3.6. White Space

Before we leave this parser for awhile, let's address the issue of white space. As it stands now, the parser will barf (or simply terminate) on a single space character embedded anywhere in the input stream. That's pretty unfriendly behavior. So let's “productionize” the thing a bit by eliminating this last restriction.

The key to easy handling of white space is to come up with a simple rule for how the parser should treat the input stream, and to enforce that rule everywhere. Up till now, because white space wasn't permitted, we've been able to assume that after each parsing action, the lookahead character Look contains the next meaningful character, so we could test it immediately. Our design was based upon this principle.

It still sounds like a good rule to me, so that's the one we'll use. This means that every routine that advances the input stream must skip over white space, and leave the next non-white character in Look. Fortunately, because we've been careful to use GetName, GetNum, and Match for most of our input processing, it is only those three routines (plus Init) that we need to modify.

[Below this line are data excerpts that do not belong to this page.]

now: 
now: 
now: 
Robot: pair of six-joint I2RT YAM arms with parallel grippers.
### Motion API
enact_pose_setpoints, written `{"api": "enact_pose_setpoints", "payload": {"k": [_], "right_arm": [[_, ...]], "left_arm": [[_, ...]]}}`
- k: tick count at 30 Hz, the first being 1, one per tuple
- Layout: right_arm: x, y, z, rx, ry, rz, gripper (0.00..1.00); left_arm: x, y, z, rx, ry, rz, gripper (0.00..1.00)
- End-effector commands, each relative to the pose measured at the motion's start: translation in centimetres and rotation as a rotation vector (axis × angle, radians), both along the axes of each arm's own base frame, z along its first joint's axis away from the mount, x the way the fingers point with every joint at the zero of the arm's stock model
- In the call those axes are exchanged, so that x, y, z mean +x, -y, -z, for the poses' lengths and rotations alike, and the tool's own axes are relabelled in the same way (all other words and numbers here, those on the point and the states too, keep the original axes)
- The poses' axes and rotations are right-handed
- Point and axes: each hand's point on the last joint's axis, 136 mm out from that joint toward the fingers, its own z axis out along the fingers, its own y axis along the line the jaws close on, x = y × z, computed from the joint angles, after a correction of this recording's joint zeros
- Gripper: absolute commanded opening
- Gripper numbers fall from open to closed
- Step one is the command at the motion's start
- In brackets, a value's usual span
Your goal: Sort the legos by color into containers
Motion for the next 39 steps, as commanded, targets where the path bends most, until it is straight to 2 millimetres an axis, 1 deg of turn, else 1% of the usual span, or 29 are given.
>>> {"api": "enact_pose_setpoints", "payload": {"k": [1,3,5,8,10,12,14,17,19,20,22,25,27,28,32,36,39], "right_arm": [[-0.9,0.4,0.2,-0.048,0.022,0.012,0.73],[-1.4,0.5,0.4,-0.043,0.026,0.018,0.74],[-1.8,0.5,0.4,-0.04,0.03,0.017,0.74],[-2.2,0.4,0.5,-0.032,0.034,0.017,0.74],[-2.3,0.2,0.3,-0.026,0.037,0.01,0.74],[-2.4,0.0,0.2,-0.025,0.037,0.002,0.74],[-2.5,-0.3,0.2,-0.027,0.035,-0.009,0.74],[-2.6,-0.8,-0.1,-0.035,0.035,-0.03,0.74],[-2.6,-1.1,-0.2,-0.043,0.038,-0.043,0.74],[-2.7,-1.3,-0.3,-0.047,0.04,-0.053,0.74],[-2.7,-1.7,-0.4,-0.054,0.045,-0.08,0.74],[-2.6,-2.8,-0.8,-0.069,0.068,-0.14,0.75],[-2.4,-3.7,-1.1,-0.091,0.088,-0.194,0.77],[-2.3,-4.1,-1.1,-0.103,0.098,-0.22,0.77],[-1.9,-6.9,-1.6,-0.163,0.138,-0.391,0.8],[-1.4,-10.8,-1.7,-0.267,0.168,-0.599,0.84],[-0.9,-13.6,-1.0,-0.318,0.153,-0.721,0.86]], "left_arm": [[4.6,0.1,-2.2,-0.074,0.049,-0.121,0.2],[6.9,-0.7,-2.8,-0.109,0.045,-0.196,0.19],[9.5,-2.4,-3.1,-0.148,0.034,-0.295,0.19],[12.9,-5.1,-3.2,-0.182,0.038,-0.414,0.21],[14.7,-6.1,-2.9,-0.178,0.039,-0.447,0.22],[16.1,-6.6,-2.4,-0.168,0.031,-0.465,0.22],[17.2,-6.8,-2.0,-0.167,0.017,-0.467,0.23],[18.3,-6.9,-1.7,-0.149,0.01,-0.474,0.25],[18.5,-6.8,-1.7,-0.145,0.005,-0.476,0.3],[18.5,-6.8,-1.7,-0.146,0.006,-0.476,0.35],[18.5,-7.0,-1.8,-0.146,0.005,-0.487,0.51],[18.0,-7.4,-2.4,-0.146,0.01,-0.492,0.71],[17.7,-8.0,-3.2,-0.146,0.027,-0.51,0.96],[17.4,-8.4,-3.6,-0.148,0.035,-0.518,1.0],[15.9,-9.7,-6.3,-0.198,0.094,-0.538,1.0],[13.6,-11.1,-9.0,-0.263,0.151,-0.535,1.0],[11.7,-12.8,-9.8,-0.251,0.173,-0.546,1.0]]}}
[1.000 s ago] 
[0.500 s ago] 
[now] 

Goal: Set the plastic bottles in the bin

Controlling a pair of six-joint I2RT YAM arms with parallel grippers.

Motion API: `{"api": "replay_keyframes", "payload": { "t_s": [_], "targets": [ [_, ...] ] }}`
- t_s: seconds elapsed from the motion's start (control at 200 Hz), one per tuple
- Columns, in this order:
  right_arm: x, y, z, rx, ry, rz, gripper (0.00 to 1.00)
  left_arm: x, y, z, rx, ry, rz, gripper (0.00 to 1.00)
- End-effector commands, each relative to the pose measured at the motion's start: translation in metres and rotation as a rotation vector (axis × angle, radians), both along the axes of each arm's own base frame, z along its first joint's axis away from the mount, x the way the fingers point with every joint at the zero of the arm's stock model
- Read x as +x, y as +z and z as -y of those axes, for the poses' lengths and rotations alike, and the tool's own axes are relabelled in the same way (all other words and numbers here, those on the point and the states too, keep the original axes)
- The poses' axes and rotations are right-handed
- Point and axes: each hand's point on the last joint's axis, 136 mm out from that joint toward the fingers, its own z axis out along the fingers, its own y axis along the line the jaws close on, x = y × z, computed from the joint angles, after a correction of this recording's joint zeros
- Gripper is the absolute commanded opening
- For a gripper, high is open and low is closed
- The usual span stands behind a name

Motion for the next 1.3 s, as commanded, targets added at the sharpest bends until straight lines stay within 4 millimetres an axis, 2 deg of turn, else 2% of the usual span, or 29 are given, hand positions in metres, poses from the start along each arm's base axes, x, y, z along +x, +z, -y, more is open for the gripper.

Not surprisingly, we start with yet another new recognizer routine:

{ Recognize White Space }
function IsWhite(c: char): boolean;
begin
   IsWhite := c in [' ', TAB];
end;

We also need a routine that will eat white-space characters, until it finds a non-white one:

{ Skip Over Leading White Space }
procedure SkipWhite;
begin
   while IsWhite(Look) do
      GetChar;
end;

Now, add calls to SkipWhite to Match, GetName, and GetNum as shown below:

{ Match a Specific Input Character }
procedure Match(x: char);
begin
   if Look <> x then Expected('''' + x + '''')
   else begin
      GetChar;
      SkipWhite;
   end;
end;

{ Get an Identifier }
function GetName: string;
var Token: string;
begin
   Token := '';
   if not IsAlpha(Look) then Expected('Name');
   while IsAlNum(Look) do begin
      Token := Token + UpCase(Look);
      GetChar;
   end;
   GetName := Token;
   SkipWhite;
end;

{ Get a Number }
function GetNum: string;
var Value: string;
begin
   Value := '';
   if not IsDigit(Look) then Expected('Integer');
   while IsDigit(Look) do begin
      Value := Value + Look;
      GetChar;
   end;
   GetNum := Value;
   SkipWhite;
end;

Note

Note that I rearranged Match a bit, without changing the functionality.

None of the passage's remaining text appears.